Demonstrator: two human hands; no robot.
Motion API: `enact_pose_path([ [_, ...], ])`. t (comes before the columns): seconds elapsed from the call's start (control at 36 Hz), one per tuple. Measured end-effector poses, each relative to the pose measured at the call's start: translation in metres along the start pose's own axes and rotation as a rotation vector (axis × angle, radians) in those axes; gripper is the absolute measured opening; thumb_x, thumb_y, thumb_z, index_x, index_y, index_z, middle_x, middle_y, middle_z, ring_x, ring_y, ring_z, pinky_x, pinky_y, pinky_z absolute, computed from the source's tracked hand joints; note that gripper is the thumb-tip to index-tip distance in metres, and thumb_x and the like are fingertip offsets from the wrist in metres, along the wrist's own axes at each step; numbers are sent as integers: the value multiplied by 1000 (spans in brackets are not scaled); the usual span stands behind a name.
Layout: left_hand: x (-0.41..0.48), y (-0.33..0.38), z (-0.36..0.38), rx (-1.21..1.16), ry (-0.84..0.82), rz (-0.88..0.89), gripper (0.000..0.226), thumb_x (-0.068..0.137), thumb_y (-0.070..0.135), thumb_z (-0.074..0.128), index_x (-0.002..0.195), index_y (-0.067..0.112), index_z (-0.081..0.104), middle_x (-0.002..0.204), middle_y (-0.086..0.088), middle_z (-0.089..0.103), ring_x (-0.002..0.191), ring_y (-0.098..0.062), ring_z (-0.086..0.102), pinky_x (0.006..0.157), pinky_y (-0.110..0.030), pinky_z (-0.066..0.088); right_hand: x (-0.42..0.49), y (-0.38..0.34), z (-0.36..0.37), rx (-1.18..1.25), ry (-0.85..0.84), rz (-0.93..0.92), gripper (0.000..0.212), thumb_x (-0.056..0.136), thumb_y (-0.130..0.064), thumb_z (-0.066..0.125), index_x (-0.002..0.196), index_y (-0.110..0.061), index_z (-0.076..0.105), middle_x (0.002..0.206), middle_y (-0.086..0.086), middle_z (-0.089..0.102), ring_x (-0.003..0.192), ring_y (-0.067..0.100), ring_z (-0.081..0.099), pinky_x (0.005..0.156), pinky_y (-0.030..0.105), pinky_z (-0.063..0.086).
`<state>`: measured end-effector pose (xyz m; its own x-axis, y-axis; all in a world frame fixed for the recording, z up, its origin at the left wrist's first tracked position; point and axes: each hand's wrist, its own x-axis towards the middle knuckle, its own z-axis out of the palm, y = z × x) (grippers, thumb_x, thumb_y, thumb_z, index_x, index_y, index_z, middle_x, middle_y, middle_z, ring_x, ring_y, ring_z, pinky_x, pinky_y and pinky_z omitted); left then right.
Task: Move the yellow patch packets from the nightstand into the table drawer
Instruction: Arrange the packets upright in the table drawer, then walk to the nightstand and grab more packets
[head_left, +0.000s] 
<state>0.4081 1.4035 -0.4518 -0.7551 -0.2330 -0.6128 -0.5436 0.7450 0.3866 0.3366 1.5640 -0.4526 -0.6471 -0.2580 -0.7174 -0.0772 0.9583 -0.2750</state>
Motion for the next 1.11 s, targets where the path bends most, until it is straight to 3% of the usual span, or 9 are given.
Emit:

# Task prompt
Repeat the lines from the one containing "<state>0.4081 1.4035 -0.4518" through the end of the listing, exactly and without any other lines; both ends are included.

# Answer
<state>0.4081 1.4035 -0.4518 -0.7551 -0.2330 -0.6128 -0.5436 0.7450 0.3866 0.3366 1.5640 -0.4526 -0.6471 -0.2580 -0.7174 -0.0772 0.9583 -0.2750</state>
Motion for the next 1.11 s, targets where the path bends most, until it is straight to 3% of the usual span, or 9 are given.
Emit:

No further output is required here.